You can just leave the bark collar on as it will go into a rest mode when it is not moved. The one I use frequently I just leave turned on. The one I use infrequently I turn off and on as needed.


----------



## Tony Marshall (May 15, 2013)

They supposedly have fixed the button on the new model made by Garmin. The bark limiter is by far the most sensitive collar on the market IMO. The Sport Dog no bark 10R is a close second in my experience.


----------



## Dos Patos (Oct 15, 2012)

Not a fan of the Sport Dog training models but the bark collars seem to work very well.


----------



## Rick S (Mar 6, 2013)

If you're currently looking for a training collar as well, you might want to look into the garmin delta sport.

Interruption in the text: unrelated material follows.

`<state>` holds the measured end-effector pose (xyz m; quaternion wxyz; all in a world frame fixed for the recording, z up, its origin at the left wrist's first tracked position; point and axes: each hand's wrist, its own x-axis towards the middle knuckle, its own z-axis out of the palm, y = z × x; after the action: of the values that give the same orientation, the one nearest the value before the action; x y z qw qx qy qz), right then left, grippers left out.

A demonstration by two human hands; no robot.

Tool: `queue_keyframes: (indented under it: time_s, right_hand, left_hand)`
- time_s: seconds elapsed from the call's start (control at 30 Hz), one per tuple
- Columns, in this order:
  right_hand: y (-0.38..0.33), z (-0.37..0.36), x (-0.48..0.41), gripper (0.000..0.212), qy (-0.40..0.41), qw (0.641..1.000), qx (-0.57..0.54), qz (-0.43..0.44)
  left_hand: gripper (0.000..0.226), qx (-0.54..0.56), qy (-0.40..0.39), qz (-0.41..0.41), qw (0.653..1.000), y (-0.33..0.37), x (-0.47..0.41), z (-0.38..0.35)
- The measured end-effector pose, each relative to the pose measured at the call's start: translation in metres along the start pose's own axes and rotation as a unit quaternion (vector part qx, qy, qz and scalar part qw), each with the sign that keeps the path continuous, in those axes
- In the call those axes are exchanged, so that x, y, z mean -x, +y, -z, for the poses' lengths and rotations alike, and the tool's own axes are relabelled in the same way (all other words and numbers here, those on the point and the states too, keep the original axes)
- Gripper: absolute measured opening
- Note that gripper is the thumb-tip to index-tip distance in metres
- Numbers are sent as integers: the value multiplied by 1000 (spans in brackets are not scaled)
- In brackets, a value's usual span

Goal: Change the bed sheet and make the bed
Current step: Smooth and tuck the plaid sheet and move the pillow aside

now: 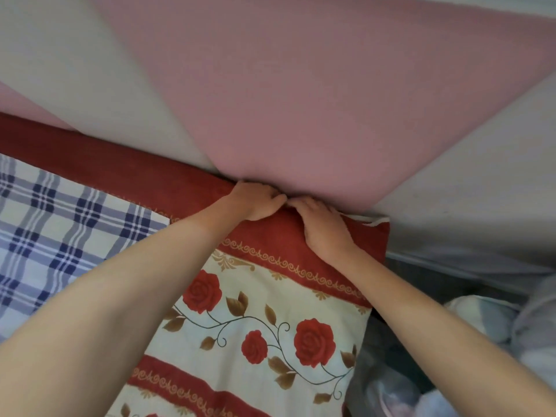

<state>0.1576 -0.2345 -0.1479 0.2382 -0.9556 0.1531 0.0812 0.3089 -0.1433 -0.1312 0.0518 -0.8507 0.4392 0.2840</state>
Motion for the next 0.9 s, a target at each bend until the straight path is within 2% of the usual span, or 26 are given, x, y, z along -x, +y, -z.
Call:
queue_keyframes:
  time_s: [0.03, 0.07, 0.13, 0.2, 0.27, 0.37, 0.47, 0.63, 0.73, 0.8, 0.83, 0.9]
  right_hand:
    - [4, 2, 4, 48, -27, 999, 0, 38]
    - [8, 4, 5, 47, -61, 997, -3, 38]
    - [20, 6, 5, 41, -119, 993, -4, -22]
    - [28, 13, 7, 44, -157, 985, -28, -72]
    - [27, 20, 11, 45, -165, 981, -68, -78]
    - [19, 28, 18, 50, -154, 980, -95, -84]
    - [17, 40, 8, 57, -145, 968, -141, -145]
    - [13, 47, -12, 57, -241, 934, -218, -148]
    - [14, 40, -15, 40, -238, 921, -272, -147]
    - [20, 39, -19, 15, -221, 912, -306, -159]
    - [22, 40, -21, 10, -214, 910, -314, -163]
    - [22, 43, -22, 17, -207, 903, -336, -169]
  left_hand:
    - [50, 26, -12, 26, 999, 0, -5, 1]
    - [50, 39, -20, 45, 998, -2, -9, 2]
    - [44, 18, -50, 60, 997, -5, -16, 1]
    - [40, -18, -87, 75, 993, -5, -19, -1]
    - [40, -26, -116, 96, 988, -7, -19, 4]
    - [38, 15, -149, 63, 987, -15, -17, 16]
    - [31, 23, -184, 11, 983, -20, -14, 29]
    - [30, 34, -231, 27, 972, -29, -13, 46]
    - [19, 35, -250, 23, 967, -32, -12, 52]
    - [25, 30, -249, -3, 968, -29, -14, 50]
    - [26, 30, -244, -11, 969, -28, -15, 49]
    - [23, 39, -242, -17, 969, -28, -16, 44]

It has a built in bark prevention option. I haven't had the need to use it yet, but it's nice to have the combination. Although it's probably not the best bark collar on the market.


----------



## Darin Brewer (Jan 25, 2012)

I have used the dogtra model and have no complaints and it seems to work really well, I think its the yapperstopper.


----------



## Dark Timber Kennels (Sep 22, 2010)

Dogtra is the best I've found. It has a center pad that is the sensor so the collar rests more on the neck than the prongs. Many of the other ones I've tried are much harder on the dogs neck and you can choose the amount of pressure that each dog needs.


----------



## BAYDOG (May 30, 2009)

I'll tell ya witch one *NOT* to buy, that's the Pet safe one, piece of junk. Need to buy a second one, and instead of getting the Tri Tronics, decided to go a bit cheaper. Bad choice, doesn't even seem to phase my softer Female. Tritronics lights her right up. Needless to say , we'll be taking it back for a exchange.


----------